Volodia:- Afirma que un afecto negativo ha guiado mi pluma. Me ofende. En mi trabajo, así como no me consiento la compasión, tampoco me permito el rencor. Yo no escribo para hacer daño a nadie, ni para complacer a nadie, sino desde una idea absoluta del teatro. Aunque yo lo detestase a usted, eso no afectaría a mi crítica. Me insulta al sugerir que su obra tiene cualidades que yo, por aversión personal, no soy capaz de reconocer.

Arranca su crítica, la arruga y la tira al suelo. Abre el libro de contabilidad ante Scarpa, le tiende la pluma.

Tiene hasta las doce. Se publicará, con mi firma, lo que usted escriba. Palabra por palabra.

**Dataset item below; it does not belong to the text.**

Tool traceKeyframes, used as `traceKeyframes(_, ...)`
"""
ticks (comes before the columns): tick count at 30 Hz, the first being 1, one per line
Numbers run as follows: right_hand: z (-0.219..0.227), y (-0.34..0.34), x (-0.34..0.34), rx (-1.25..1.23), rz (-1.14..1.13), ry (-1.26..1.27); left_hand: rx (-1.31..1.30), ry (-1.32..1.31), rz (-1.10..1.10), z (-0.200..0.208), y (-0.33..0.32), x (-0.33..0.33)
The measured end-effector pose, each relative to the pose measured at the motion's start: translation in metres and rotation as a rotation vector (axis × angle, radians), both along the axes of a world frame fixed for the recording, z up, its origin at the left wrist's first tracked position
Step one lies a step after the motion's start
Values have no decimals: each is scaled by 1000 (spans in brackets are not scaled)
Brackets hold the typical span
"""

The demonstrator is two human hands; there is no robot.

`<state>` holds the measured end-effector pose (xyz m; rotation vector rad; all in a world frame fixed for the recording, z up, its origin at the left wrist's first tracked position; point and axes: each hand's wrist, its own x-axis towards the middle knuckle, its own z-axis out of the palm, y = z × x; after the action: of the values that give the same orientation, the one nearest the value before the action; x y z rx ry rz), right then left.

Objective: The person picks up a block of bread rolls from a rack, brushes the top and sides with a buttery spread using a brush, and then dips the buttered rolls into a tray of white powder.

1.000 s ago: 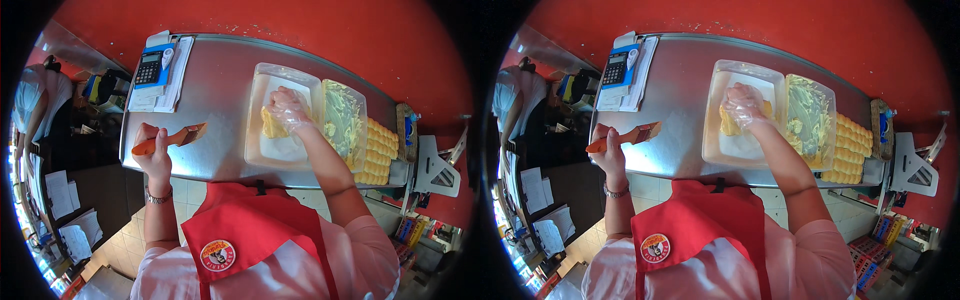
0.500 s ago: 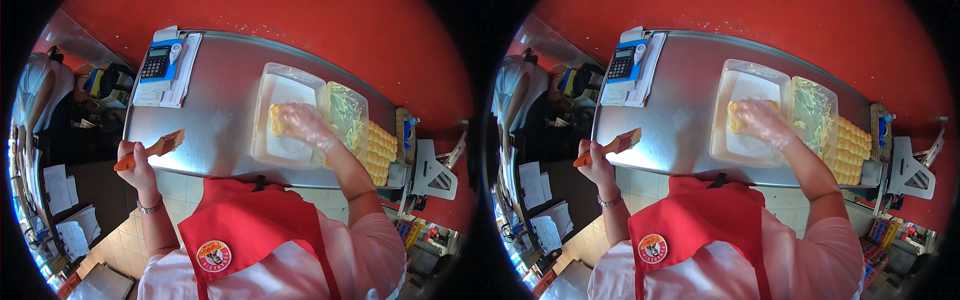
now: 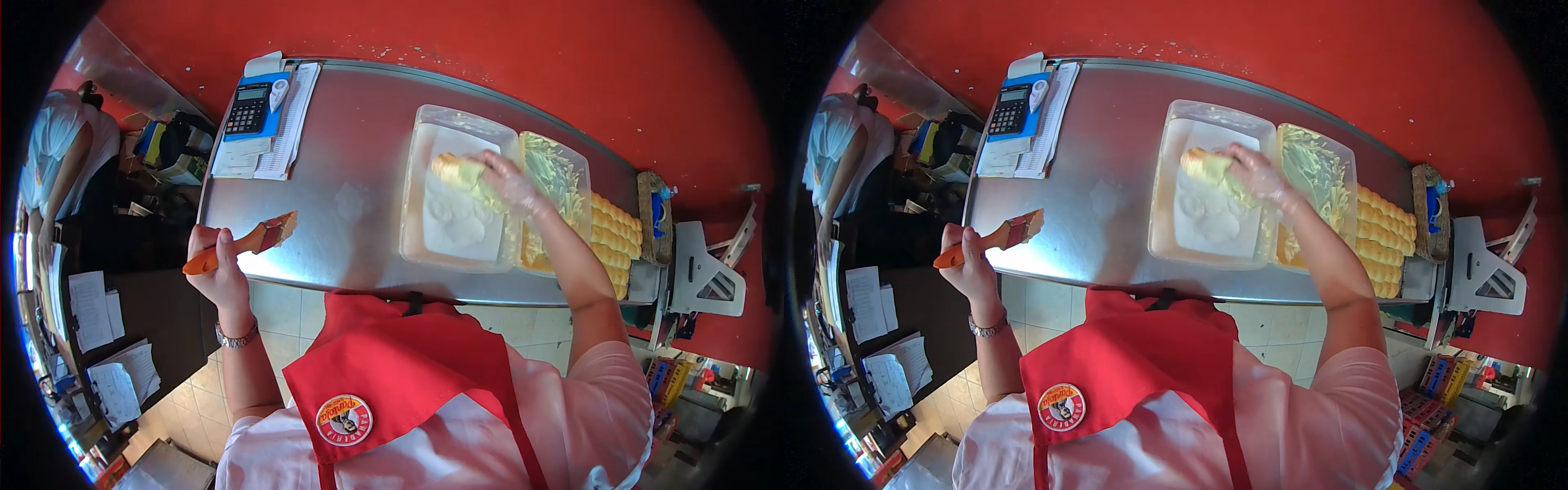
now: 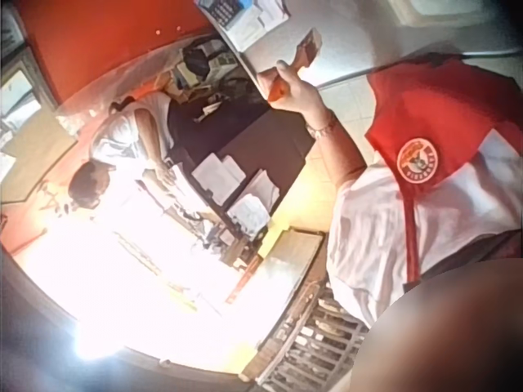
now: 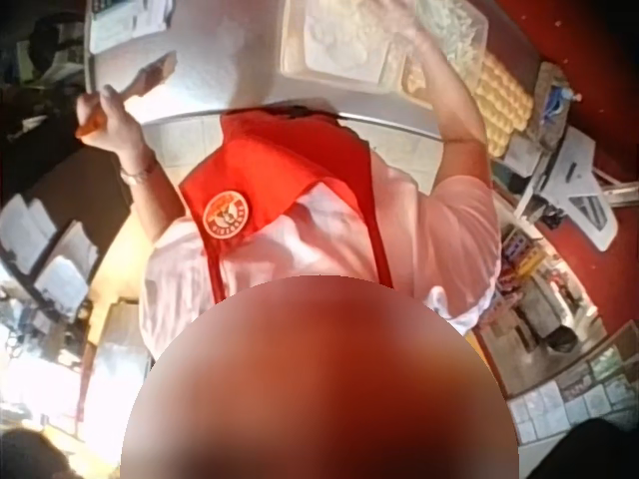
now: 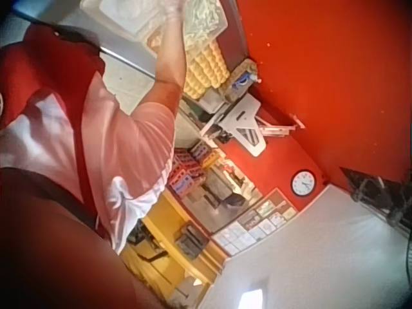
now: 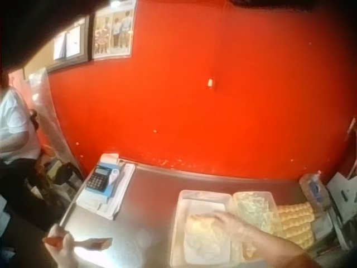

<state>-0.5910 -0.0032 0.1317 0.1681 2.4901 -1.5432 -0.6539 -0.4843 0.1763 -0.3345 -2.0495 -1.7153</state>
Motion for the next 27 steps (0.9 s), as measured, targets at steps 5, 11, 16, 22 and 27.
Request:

Silencio. Scarpa se sienta ante el libro de contabilidad y toma la pluma. Varias veces parecerá a punto de escribir, sin llegar a hacerlo.

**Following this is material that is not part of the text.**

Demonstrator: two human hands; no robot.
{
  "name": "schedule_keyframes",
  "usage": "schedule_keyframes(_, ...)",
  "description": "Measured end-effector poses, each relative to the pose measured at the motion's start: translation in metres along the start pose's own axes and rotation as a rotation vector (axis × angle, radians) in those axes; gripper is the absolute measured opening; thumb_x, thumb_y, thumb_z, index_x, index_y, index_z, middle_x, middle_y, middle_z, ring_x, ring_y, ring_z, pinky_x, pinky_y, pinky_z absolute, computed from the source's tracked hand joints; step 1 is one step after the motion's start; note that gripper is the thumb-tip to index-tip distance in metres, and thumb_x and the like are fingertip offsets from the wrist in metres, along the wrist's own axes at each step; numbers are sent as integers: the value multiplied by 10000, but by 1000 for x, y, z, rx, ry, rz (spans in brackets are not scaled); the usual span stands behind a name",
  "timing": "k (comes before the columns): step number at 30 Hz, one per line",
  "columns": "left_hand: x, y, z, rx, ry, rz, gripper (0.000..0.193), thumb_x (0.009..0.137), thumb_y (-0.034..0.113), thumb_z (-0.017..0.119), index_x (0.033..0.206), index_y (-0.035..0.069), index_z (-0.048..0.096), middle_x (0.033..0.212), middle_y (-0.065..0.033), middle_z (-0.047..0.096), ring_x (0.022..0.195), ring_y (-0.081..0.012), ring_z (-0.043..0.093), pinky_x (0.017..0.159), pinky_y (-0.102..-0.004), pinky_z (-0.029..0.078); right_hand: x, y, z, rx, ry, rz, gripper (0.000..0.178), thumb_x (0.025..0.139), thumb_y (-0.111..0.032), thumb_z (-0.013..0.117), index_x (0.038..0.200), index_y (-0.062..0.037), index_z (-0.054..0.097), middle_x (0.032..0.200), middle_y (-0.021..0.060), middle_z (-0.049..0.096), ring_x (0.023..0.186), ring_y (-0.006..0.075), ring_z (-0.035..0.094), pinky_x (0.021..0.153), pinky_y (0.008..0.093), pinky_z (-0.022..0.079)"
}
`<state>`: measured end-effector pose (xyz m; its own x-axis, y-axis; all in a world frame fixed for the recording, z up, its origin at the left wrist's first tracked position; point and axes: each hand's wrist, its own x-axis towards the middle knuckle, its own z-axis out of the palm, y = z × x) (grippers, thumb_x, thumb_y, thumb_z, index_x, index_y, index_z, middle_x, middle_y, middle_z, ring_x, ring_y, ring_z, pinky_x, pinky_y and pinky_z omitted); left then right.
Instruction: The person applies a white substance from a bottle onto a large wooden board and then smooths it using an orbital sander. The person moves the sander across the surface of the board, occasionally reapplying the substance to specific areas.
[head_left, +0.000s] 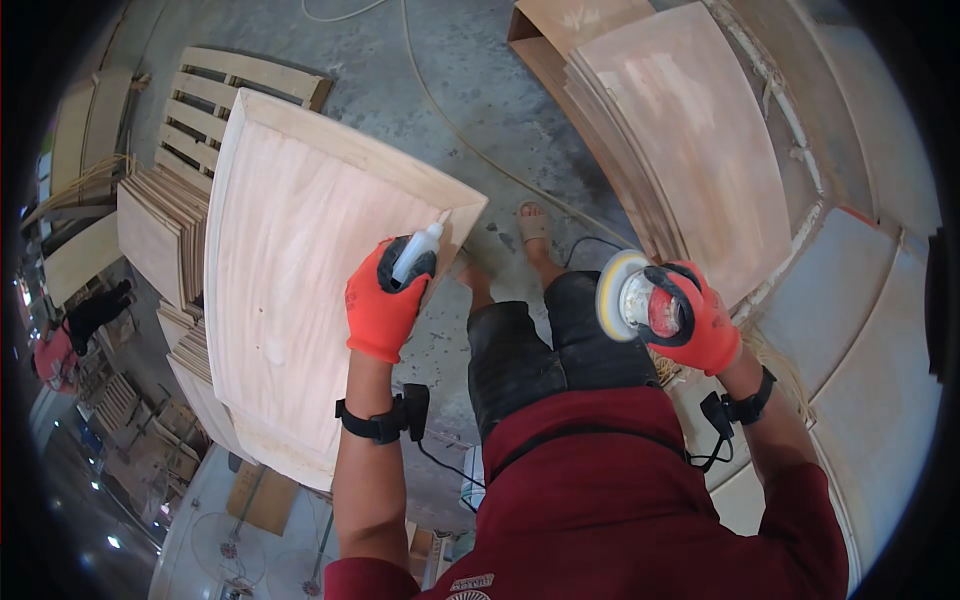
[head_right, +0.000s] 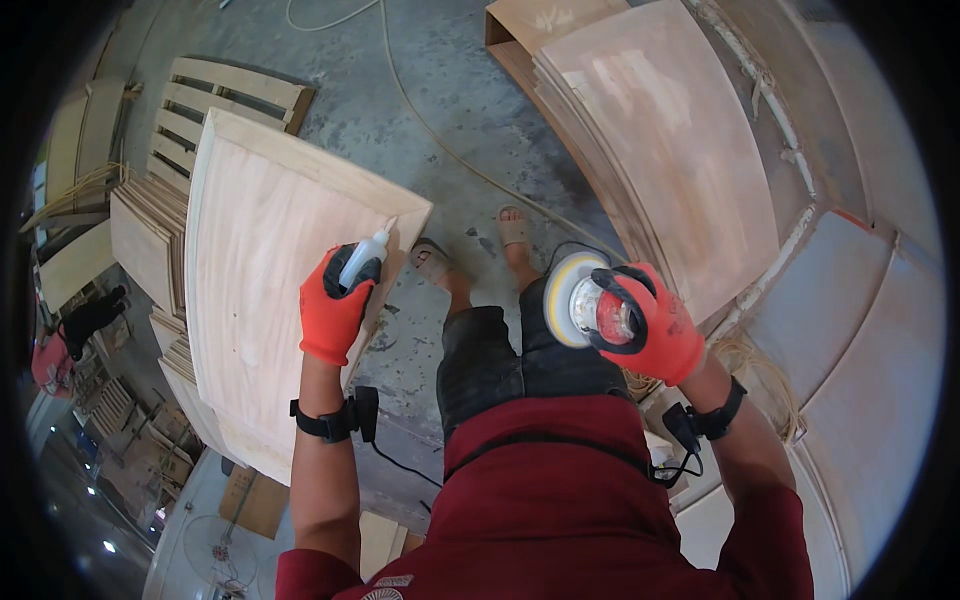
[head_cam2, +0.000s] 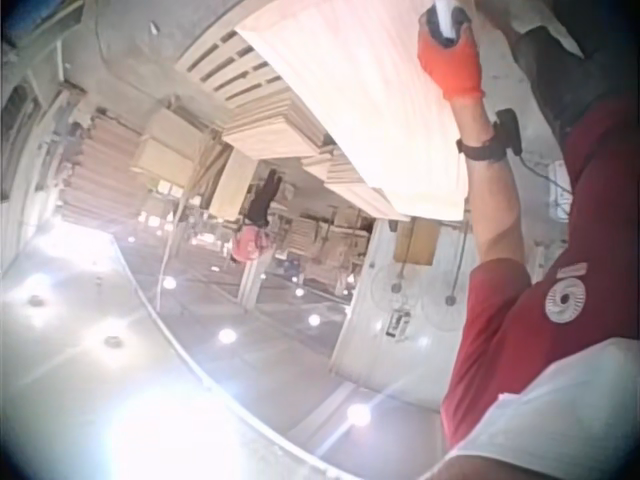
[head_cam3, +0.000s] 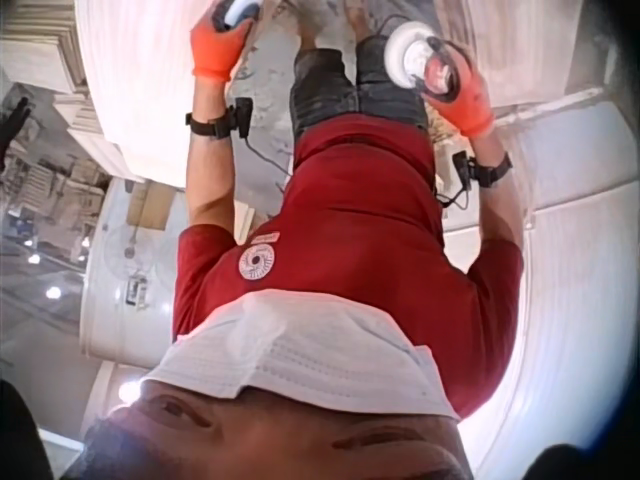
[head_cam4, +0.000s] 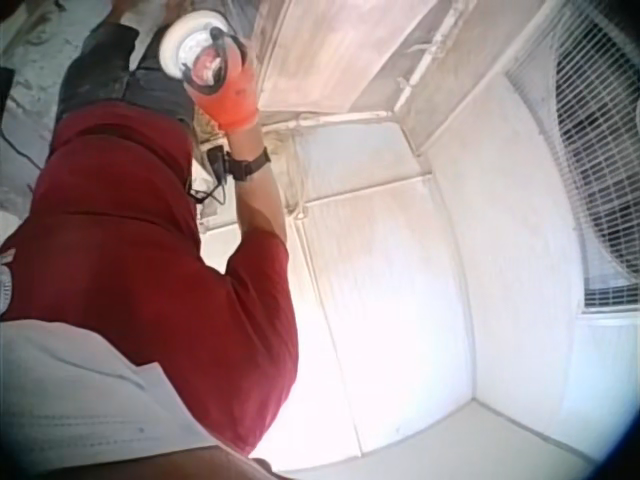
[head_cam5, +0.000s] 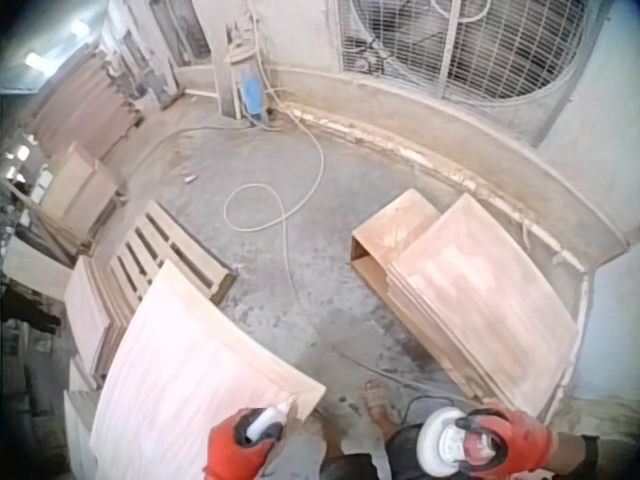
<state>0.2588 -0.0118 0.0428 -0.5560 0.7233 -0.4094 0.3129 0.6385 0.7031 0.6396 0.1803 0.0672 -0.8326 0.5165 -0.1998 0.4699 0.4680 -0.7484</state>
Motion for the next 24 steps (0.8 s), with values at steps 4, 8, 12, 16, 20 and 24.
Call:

Vamos, Scarpa, no pensará dejar vacía la crítica. Eso sería tanto como condenar su obra. ¿De verdad no encuentra en ella nada que la salve? Obras muy imperfectas merecieron nuestro amor por algo inolvidable que nos entregaron. Un personaje, una escena, una frase. ¿Ni siquiera una frase? Bueno, siempre puede hablar sobre el tiempo que le llevó al autor escribir la obra. Mis colegas suelen valorar eso: el esfuerzo del artista, su sacrificio. Yo no sé apreciarlo. ¿Cuánto tardó Caravaggio en pintar “La Madonna con il Bambino”? ¿Treinta años? ¿Un día? Ah, también puede mencionar al público: se puso en pie; quince minutos de aplausos. Cualquier cosa antes que una crítica en blanco. Mejor una crítica atroz que ninguna crítica. Ánimo, Scarpa, seguro que en su obra hay algo que yo no he sabido ver. Tómese su tiempo. Hasta medianoche.

Toma Rey Lear y se pone a leer. Silencio. Scarpa va a irse, abre la puerta, pero se arrepiente, cierra la puerta y vuelve sobre sus pasos. Toma la crítica que Volodia arrugó. Vuelve a leerla.